In the last few weeks, Rion had taken cooler sound engineering classes than she even had thought were possible. She’d thought she’d known everything about equalizing, dynamics, compression—she’d known enough to mash songs together, but it was like every piece of homework sent her down a rabbit hole of mixing way more songs than she actually was required to. In fact, it had been the number one way she had distracted herself from thinking of Crash—both at home and at work.
She plopped into her desk chair, slamming the door behind her and listening to the vague chatter of her roommates behind the door. Damn them, it was like they knew her better than they possibly could with that suggestion. Even though Rion hadn’t mentioned the alley art thing since the day after it happened, the girls must have seen how much it meant to her, how it let Crash wriggle under her skin in a way that pretty much nothing and no one else had managed to do. Damn him.

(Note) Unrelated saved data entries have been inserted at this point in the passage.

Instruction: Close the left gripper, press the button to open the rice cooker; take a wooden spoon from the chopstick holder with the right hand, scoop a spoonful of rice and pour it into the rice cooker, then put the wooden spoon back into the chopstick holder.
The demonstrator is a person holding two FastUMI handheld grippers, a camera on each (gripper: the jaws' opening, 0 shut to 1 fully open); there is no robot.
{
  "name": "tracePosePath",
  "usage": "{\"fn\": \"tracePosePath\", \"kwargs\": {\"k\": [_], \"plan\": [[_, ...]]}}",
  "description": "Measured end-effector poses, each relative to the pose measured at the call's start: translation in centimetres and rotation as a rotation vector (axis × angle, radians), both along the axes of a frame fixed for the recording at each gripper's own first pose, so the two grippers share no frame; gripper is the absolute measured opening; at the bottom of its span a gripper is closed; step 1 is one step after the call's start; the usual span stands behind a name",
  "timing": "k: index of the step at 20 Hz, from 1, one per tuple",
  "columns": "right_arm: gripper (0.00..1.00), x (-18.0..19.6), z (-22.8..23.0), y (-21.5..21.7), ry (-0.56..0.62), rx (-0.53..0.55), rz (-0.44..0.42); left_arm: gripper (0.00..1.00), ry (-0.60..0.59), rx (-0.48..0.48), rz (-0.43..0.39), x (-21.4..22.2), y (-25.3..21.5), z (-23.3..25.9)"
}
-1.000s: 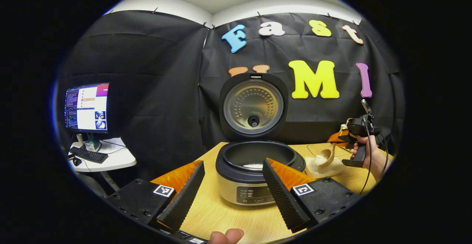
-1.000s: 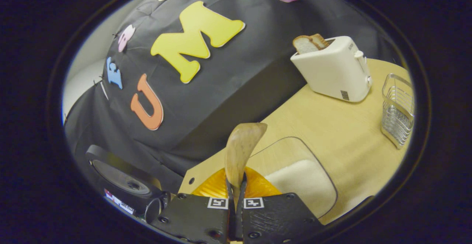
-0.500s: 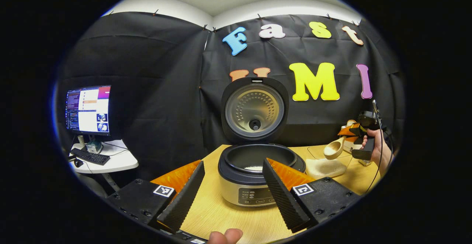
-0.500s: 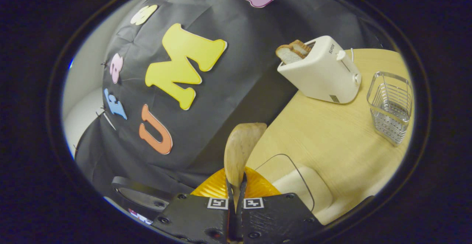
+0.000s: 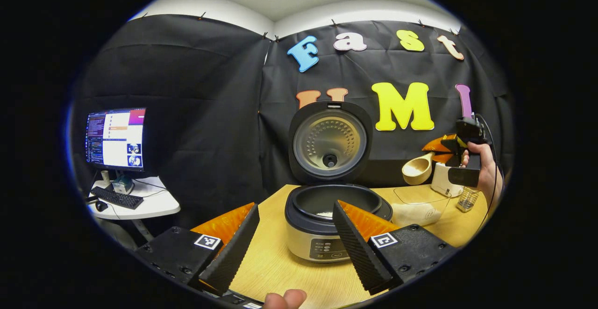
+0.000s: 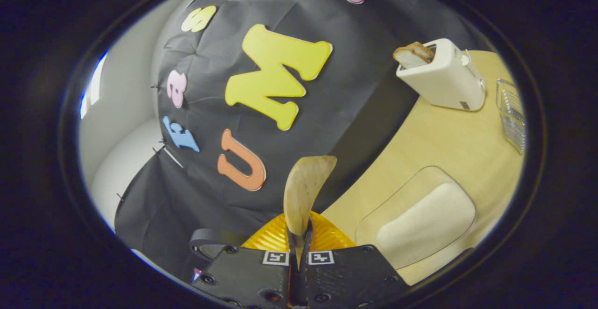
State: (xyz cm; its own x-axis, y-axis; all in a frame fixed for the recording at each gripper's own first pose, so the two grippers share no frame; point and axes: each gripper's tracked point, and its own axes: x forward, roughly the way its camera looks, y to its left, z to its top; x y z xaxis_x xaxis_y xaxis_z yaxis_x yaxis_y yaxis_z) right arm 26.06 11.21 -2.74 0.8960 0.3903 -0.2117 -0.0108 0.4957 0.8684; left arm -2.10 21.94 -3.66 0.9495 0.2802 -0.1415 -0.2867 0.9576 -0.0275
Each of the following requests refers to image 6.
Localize toasted bread slice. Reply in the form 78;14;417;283
392;42;435;70

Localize clear wire chopstick holder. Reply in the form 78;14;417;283
495;79;527;154

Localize wooden spoon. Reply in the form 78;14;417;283
283;155;338;267

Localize white toaster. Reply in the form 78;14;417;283
396;38;486;112

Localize white rice heap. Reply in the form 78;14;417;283
376;183;476;269

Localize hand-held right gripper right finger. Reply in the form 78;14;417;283
299;211;412;309

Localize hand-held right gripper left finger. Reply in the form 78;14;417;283
189;211;299;309

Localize clear plastic container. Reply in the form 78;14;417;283
355;166;477;271

Her mixing program sat open on her desk, from where she’d left it that morning. In her coffee-fueling haze, she’d pulled up two songs that she would never have thought of putting together, one country-pop and another R&B. The genre of a song hardly mattered—if you had real talent, you could find connections between two songs regardless of their exact key, tempo, and lyrics. Slow one down, speed another up, and suddenly you had a cohesive unit that was better than the original. But these two songs, when she meshed them together—it was like
they found the tiniest blood vessel in her nearly-dead, hardened heart, and tugged on it until it pulsed with hot blood, and she couldn’t ignore it. Something in the songs sounded like heartache and joy all at once, something that she had to share with someone or she would burst.

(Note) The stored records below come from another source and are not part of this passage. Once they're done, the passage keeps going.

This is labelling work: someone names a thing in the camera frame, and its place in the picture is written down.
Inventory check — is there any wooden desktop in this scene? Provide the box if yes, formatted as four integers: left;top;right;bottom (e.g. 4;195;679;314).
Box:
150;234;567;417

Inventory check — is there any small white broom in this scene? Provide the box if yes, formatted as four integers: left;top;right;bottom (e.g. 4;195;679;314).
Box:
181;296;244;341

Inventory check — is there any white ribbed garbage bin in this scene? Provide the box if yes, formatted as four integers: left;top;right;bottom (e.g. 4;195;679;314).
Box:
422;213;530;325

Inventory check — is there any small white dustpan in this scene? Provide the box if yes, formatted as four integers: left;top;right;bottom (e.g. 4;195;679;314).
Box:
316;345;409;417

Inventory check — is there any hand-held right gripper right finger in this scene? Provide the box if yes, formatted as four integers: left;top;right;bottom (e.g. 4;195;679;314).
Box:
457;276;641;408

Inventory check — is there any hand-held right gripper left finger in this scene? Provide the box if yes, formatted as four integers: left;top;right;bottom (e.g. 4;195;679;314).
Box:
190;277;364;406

Now that her roommates had forced her to think about it, there was only one other person she’d ever met who was willing to take the art that was inside him and take a huge risk showing it to someone who he really liked, but may or may not get it. Crash. And if she was going to figure out whether or not she could trust him with all of her, not just the physical that he loved or the snark that seemed to turn him on, she had to pull every blood-thumping feeling out of those songs and send it his way. And then see what he did with it.

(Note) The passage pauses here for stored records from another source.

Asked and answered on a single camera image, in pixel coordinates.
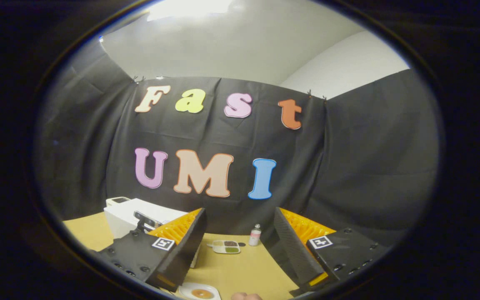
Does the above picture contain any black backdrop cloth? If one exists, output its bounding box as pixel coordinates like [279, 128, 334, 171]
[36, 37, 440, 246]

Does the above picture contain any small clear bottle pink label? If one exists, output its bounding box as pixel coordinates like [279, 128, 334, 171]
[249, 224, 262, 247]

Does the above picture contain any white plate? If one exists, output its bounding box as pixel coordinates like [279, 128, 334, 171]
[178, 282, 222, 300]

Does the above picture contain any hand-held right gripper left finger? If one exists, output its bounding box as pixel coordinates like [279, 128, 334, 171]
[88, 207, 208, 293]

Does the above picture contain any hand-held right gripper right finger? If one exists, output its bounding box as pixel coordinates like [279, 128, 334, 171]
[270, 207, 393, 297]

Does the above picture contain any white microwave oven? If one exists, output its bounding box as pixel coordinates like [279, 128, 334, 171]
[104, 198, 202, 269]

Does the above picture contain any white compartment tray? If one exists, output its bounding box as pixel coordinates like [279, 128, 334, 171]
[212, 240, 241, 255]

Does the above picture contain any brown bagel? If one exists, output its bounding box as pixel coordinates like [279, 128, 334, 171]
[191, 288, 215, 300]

In the lyrics, there were words floating around that scared her, but that, strangely, she hoped wouldn’t scare him, too. “Dreams” and “perfect” and “take me.” It didn’t matter—they took a back seat to how the two songs blended together—so different from one another, but with a little work, blending seamlessly.
Rion put herself in a trance, ignoring everything but the chords, beats, and melodies, hoping that by focusing on the maybe-but-not-definitely hopefulness she felt about Crash maybe actually being right for her, she could magically make the music sound how she felt.
How was that, exactly? Scared shitless, but desperately wanting more of the thing that scared her.
Inside, it felt like her organs were slowly but steadily shaking down to nothing, her stomach growing queasier and her heart pounding a little more with each change she made to the file. When she had made every edit that she wanted, she closed her eyes, forced her hands to steady, and cupped her headphones tight over her ears, so she could drown out everything else but the music she had created.